Algorithms can be found everywhere. We are living in an era of “Algorithmic Culture” a term that has been introduced by Ted Striphas, Associate Professor in the Department of Communication at the University of Colorado-Boulder, according to which algorithms and culture shape one another (Granieri). More specifically, the term is being used referring to the ways “in which computers, running complex mathematical formulae, engage in what’s often considered to be the traditional work of culture: the sorting, classifying, and hierarchizing of people, places, objects, and ideas” (Granieri). Google’s algorithms are in charge of the information we access everyday, Facebook’s algorithms of News Feed organize our social scenery, shopping sites, websites for accommodation or entertainment; they provide us with suggestions based on the already chosen tastes we expressed that have been already archived in terms of input.
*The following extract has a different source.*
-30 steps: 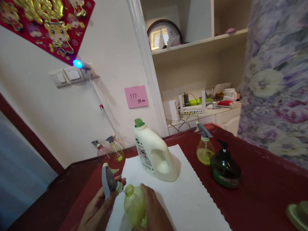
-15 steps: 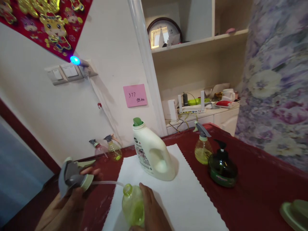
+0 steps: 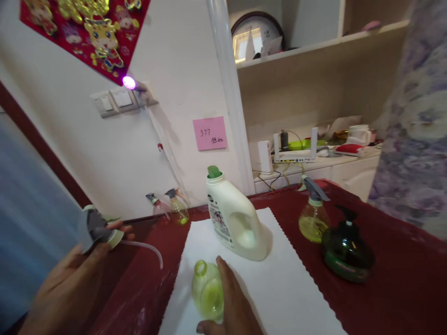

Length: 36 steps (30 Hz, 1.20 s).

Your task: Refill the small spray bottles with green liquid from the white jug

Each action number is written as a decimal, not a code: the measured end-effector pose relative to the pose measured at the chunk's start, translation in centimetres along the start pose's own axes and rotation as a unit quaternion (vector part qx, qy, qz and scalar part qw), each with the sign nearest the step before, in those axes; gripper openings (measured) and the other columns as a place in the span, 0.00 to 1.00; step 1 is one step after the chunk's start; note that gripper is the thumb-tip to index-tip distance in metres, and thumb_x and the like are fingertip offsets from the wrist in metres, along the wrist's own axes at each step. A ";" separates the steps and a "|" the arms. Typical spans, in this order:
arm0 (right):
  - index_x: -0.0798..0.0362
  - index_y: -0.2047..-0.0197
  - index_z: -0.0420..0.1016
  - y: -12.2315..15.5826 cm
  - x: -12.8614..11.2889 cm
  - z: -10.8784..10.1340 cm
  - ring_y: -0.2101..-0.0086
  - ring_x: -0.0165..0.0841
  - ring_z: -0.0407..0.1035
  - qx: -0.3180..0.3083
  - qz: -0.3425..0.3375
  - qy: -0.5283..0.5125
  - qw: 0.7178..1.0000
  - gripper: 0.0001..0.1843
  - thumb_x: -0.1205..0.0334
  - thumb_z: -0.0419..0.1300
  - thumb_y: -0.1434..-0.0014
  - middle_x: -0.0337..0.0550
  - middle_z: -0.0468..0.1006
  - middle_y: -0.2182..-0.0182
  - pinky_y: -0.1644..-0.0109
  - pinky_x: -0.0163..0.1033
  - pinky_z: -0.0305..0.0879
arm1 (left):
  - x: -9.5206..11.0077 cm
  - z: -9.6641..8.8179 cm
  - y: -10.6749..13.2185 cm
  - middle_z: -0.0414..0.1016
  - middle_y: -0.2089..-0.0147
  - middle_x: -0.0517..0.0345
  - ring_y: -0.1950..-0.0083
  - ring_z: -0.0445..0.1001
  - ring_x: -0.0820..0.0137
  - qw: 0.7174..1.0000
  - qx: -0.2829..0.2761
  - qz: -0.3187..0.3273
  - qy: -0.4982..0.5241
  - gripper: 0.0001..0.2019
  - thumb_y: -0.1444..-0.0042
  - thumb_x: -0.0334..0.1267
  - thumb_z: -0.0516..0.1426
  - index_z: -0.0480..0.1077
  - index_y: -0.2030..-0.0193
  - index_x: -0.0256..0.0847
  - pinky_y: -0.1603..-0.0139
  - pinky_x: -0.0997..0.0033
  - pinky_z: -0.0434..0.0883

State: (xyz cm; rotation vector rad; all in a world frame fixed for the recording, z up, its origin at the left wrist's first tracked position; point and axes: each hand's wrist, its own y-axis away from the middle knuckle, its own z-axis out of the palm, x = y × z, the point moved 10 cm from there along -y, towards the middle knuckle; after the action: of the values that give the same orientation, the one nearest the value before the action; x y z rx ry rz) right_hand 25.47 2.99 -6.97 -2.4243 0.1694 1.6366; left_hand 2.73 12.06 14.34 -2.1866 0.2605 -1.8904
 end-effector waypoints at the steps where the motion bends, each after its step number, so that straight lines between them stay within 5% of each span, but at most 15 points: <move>1: 0.55 0.25 0.41 0.1 0.1 0.0 0.29 0.45 0.46 0.008 -0.004 0.000 1.000 0.59 0.70 0.67 0.55 0.56 0.51 0.27 0.28 0.53 0.47 | -0.2 -0.1 -0.5 0.82 0.50 0.58 0.46 0.78 0.58 1.000 -0.020 -0.001 -0.020 0.30 0.45 0.56 0.64 0.72 0.40 0.42 0.52 0.73 0.76; 3: 0.53 0.25 0.41 0.3 0.3 -0.1 0.30 0.45 0.47 0.032 -0.015 0.003 0.999 0.56 0.67 0.66 0.51 0.55 0.52 0.27 0.28 0.54 0.48 | -0.7 0.0 -1.7 0.82 0.52 0.56 0.49 0.79 0.58 0.993 -0.083 0.023 -0.081 0.28 0.43 0.55 0.62 0.72 0.41 0.41 0.54 0.71 0.76; 6: 0.51 0.25 0.42 0.8 0.1 -0.3 0.30 0.45 0.47 0.058 -0.045 0.019 0.997 0.49 0.64 0.62 0.44 0.52 0.52 0.27 0.28 0.55 0.50 | -1.2 1.0 -3.0 0.81 0.52 0.52 0.50 0.78 0.55 0.947 -0.176 0.122 -0.241 0.22 0.42 0.54 0.60 0.75 0.48 0.42 0.52 0.68 0.73; 11: 0.49 0.26 0.46 1.2 -0.4 -1.8 0.31 0.46 0.51 0.117 -0.073 0.065 0.988 0.36 0.57 0.54 0.33 0.51 0.56 0.29 0.29 0.53 0.54 | -6.7 3.9 -2.9 0.81 0.63 0.53 0.59 0.78 0.57 0.768 -0.270 0.176 -0.553 0.13 0.36 0.42 0.49 0.73 0.64 0.44 0.56 0.63 0.66; 13: 0.48 0.28 0.51 1.2 -0.5 -2.6 0.33 0.48 0.55 0.144 -0.070 0.081 0.984 0.32 0.54 0.53 0.32 0.51 0.61 0.31 0.30 0.53 0.57 | -9.4 4.4 -2.7 0.82 0.57 0.49 0.53 0.79 0.54 0.733 -0.277 0.168 -0.598 0.13 0.37 0.39 0.49 0.74 0.62 0.44 0.48 0.58 0.64; 17: 0.46 0.34 0.62 1.8 -1.5 -5.2 0.39 0.48 0.65 0.235 -0.104 0.080 0.963 0.25 0.51 0.52 0.32 0.51 0.70 0.38 0.36 0.51 0.65 | -14.0 3.9 -3.2 0.82 0.51 0.42 0.47 0.77 0.50 0.726 -0.282 0.142 -0.611 0.14 0.41 0.35 0.50 0.77 0.57 0.41 0.42 0.50 0.63; 21: 0.44 0.37 0.63 2.7 -3.7 -10.6 0.43 0.46 0.68 0.352 -0.153 0.064 0.921 0.25 0.50 0.57 0.34 0.49 0.71 0.41 0.40 0.52 0.67 | -16.6 2.7 -4.1 0.81 0.49 0.41 0.45 0.77 0.48 0.716 -0.284 0.125 -0.625 0.18 0.42 0.34 0.49 0.78 0.54 0.39 0.41 0.44 0.64; 25: 0.47 0.36 0.62 0.7 -4.7 -16.3 0.39 0.48 0.62 0.402 -0.128 0.030 0.906 0.32 0.43 0.60 0.39 0.51 0.66 0.38 0.35 0.58 0.58 | -17.2 2.0 -4.2 0.80 0.45 0.43 0.42 0.76 0.51 0.708 -0.291 0.127 -0.631 0.21 0.40 0.34 0.47 0.77 0.47 0.41 0.41 0.47 0.66; 28: 0.52 0.36 0.61 -2.7 -4.4 -18.3 0.39 0.49 0.63 0.377 -0.093 -0.010 0.921 0.40 0.39 0.62 0.44 0.56 0.67 0.38 0.35 0.58 0.57 | -16.3 1.7 -4.1 0.78 0.42 0.44 0.40 0.75 0.50 0.715 -0.278 0.133 -0.627 0.21 0.42 0.35 0.50 0.77 0.45 0.42 0.39 0.46 0.67; 32: 0.57 0.37 0.63 -6.6 -4.1 -18.6 0.54 0.49 0.75 0.334 -0.066 -0.021 0.940 0.45 0.38 0.65 0.49 0.56 0.78 0.51 0.48 0.55 0.70 | -13.9 1.8 -3.6 0.76 0.39 0.47 0.37 0.72 0.52 0.779 -0.259 0.151 -0.551 0.22 0.42 0.39 0.53 0.75 0.42 0.44 0.34 0.47 0.65; 36: 0.56 0.42 0.69 -8.1 -4.7 -18.3 0.52 0.47 0.74 0.344 -0.069 -0.031 0.936 0.42 0.39 0.68 0.54 0.54 0.78 0.50 0.49 0.49 0.71 | -12.7 2.4 -2.0 0.71 0.33 0.50 0.31 0.65 0.52 0.868 -0.272 0.119 -0.397 0.26 0.41 0.49 0.55 0.71 0.37 0.45 0.29 0.49 0.60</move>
State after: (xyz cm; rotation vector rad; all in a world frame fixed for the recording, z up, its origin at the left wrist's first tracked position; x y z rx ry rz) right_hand 41.87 6.38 4.89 -1.8040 0.4638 1.2970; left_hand 3.22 17.72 2.58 -2.8935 0.9174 -0.7041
The ways in which algorithms propose to users any kind of information creates certain new or relatively new cultural aspects. This is exactly what McLuhan means when talking about socio-cultural changes that are being initiated form the adoption of new media. Adopting algorithms in any aspect of everyday life presupposes the acceptance of new social-cultural realities. Algorithms decide what is “hot” or “trending” or even “most discussed” (Gillespie 1). Under these circumstances, algorithms of applications that have to do with our intimate life produce new habits of intimacy, feelings and ways of interacting that would not exist in its absence (Granieri). From that prism, this paper is an attempt to elaborate on the algorithmical cues that enable practices and patterns of intimacy that would not have exist in that way without a computerized insertion.
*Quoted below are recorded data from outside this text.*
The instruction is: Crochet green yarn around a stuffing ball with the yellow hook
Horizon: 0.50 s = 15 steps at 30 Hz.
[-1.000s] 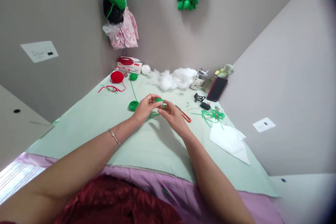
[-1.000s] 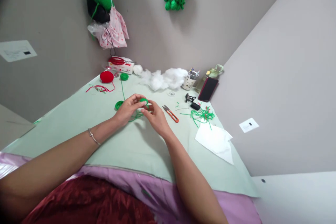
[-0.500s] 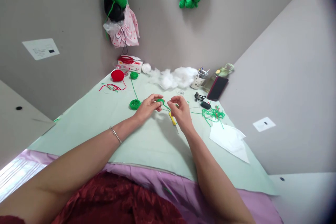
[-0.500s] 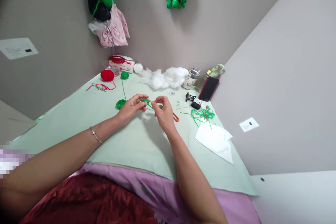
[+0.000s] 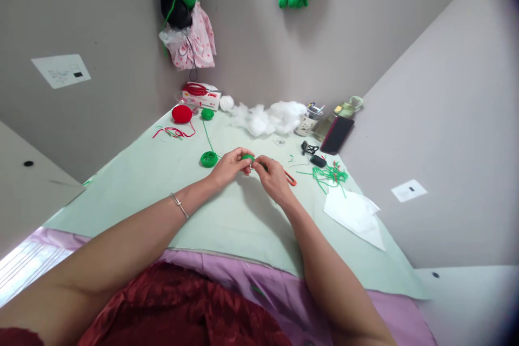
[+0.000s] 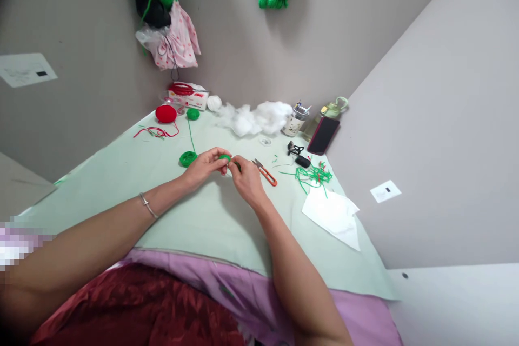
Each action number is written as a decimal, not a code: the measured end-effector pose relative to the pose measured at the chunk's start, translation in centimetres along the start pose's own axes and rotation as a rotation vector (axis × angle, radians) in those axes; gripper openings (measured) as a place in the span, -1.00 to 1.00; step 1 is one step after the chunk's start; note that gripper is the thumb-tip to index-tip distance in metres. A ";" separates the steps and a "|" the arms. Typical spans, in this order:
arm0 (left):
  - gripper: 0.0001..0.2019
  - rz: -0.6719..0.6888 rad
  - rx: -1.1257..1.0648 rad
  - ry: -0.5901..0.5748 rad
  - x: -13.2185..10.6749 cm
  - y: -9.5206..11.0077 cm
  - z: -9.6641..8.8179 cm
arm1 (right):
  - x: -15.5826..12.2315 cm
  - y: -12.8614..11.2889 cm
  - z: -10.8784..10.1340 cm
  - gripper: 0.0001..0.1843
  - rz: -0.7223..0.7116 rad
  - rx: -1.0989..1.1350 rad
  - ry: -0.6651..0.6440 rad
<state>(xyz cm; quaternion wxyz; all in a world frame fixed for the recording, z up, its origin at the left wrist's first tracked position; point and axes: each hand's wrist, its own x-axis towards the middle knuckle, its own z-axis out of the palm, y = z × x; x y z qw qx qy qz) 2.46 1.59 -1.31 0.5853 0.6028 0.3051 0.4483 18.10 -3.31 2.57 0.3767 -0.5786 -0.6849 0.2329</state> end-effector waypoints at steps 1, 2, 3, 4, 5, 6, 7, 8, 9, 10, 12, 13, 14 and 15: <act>-0.80 0.000 0.021 0.003 0.1 -0.2 0.0 | 0.0 -0.1 0.1 -0.78 -0.002 -0.009 -0.003; -0.80 -0.001 0.044 0.009 0.2 -0.4 -0.1 | -0.1 -0.2 0.3 -0.78 -0.001 -0.018 -0.002; -0.79 -0.005 0.067 0.018 0.3 -0.7 -0.1 | -0.1 -0.2 0.5 -0.79 0.002 -0.028 0.002; -0.78 -0.011 0.089 0.029 0.4 -0.9 -0.1 | -0.2 -0.3 0.8 -0.79 0.005 -0.036 0.008; -0.76 -0.018 0.109 0.042 0.5 -1.2 -0.1 | -0.2 -0.3 1.2 -0.80 0.009 -0.043 0.014; -0.75 -0.027 0.126 0.054 0.6 -1.4 -0.1 | -0.2 -0.2 1.6 -0.80 0.012 -0.048 0.018; -0.73 -0.034 0.139 0.065 0.7 -1.6 -0.2 | -0.2 -0.2 2.0 -0.80 0.016 -0.048 0.021; -0.72 -0.039 0.149 0.075 0.7 -1.7 -0.2 | -0.2 -0.2 2.4 -0.80 0.020 -0.042 0.021; -0.72 -0.042 0.153 0.081 0.7 -1.8 -0.3 | -0.2 -0.1 2.7 -0.79 0.023 -0.031 0.019; -0.72 -0.040 0.152 0.084 0.7 -1.7 -0.4 | -0.2 -0.1 2.8 -0.79 0.027 -0.014 0.014; -0.73 -0.024 0.136 0.089 0.7 -1.4 -0.7 | -0.2 -0.2 2.8 -0.78 0.037 0.038 -0.003; -0.74 -0.009 0.121 0.095 0.7 -1.2 -1.0 | -0.3 -0.3 2.6 -0.78 0.045 0.072 -0.015; -0.75 0.010 0.104 0.107 0.7 -0.9 -1.2 | -0.3 -0.3 2.3 -0.78 0.057 0.111 -0.031; -0.77 0.031 0.085 0.124 0.8 -0.7 -1.5 | -0.4 -0.4 1.9 -0.76 0.071 0.155 -0.049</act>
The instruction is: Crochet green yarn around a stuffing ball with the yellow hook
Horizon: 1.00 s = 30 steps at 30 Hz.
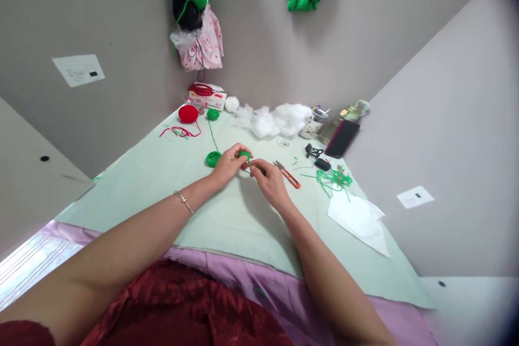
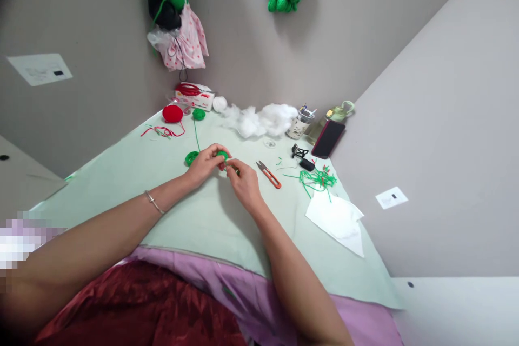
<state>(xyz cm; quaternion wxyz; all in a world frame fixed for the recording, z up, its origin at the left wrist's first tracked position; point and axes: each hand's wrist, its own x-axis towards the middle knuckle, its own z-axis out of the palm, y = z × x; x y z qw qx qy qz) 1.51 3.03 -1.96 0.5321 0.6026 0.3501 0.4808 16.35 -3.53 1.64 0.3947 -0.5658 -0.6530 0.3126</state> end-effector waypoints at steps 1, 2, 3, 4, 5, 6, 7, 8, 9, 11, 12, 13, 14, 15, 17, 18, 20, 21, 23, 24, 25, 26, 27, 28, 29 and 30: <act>-0.77 0.019 -0.022 0.024 0.2 0.2 -0.4 | -0.1 -0.2 -0.4 -0.74 0.016 0.046 -0.021; -0.78 0.037 -0.044 0.051 0.4 0.4 -0.7 | -0.2 -0.4 -0.8 -0.70 0.032 0.093 -0.042; -0.78 0.052 -0.065 0.080 0.6 0.5 -1.2 | -0.3 -0.6 -1.2 -0.67 0.045 0.137 -0.064; -0.77 0.064 -0.086 0.111 0.9 0.5 -1.6 | -0.4 -0.8 -1.5 -0.65 0.054 0.177 -0.085; -0.76 0.073 -0.106 0.142 1.2 0.5 -2.0 | -0.5 -1.0 -1.7 -0.65 0.058 0.210 -0.106; -0.75 0.077 -0.123 0.171 1.5 0.5 -2.4 | -0.6 -1.2 -1.9 -0.66 0.062 0.243 -0.135; -0.73 0.078 -0.137 0.196 1.7 0.4 -2.7 | -0.8 -1.4 -2.0 -0.66 0.068 0.277 -0.176; -0.71 0.076 -0.149 0.217 1.9 0.3 -3.0 | -1.0 -1.7 -2.0 -0.67 0.076 0.316 -0.231; -0.70 0.072 -0.158 0.231 2.1 0.2 -3.2 | -1.2 -2.0 -2.1 -0.67 0.082 0.356 -0.290; -0.68 0.064 -0.169 0.247 2.2 0.1 -3.5 | -1.8 -2.7 -2.3 -0.67 0.056 0.392 -0.372; -0.68 0.060 -0.174 0.252 2.3 0.0 -3.6 | -2.2 -3.1 -2.4 -0.67 0.021 0.380 -0.396; -0.68 0.054 -0.178 0.256 2.3 0.0 -3.6 | -2.6 -3.6 -2.6 -0.66 -0.026 0.357 -0.424; -0.67 0.047 -0.184 0.261 2.4 0.0 -3.7 | -3.1 -4.0 -2.9 -0.66 -0.068 0.337 -0.511; -0.67 0.040 -0.190 0.266 2.4 -0.1 -3.8 | -3.5 -4.4 -3.1 -0.65 -0.105 0.329 -0.650; -0.67 0.028 -0.204 0.277 2.5 -0.1 -3.9 | -4.2 -5.0 -3.6 -0.63 -0.142 0.316 -0.992; -0.66 0.025 -0.211 0.282 2.6 -0.1 -4.0 | -4.5 -5.2 -3.7 -0.62 -0.139 0.311 -1.149; -0.66 0.025 -0.220 0.288 2.6 -0.1 -4.1 | -4.6 -5.3 -3.7 -0.60 -0.131 0.288 -1.348; -0.66 0.027 -0.221 0.286 2.5 -0.1 -4.1 | -4.5 -5.3 -3.6 -0.61 -0.140 0.263 -1.364; -0.67 0.036 -0.216 0.268 2.3 0.2 -3.9 | -4.0 -4.9 -3.2 -0.67 -0.160 0.190 -1.199; -0.67 0.044 -0.209 0.251 2.1 0.4 -3.6 | -3.6 -4.5 -2.9 -0.71 -0.155 0.153 -1.022; -0.69 0.055 -0.199 0.228 1.9 0.6 -3.2 | -3.1 -4.0 -2.6 -0.73 -0.126 0.128 -0.806; -0.72 0.070 -0.187 0.202 1.5 0.9 -2.8 | -2.6 -3.5 -2.3 -0.73 -0.070 0.119 -0.561; -0.76 0.087 -0.173 0.172 1.2 1.3 -2.3 | -2.1 -2.9 -2.0 -0.72 -0.020 0.151 -0.327; -0.81 0.108 -0.157 0.144 0.7 1.7 -1.8 | -1.7 -2.3 -1.7 -0.69 0.004 0.172 -0.208; -0.86 0.129 -0.138 0.116 0.3 2.0 -1.3 | -1.3 -1.8 -1.5 -0.66 0.017 0.190 -0.142; -0.89 0.148 -0.117 0.091 -0.2 2.4 -0.8 | -1.0 -1.3 -1.4 -0.63 0.032 0.213 -0.089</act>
The fact that nowadays human look for answers of any issue in algorithms is comparable with what people used to do in the past with the opinions of experts, science or even god (Gillespie 2). To realise the power of algorithms in terms of constructing certain cultural patterns, a closer look to the term is needed. According to Gillespie, algorithms make things happen, “they are encoded procedures for transforming input data into a desired output, based on specified calculations. The procedures name both a problem and the steps by which it should be solved” (1).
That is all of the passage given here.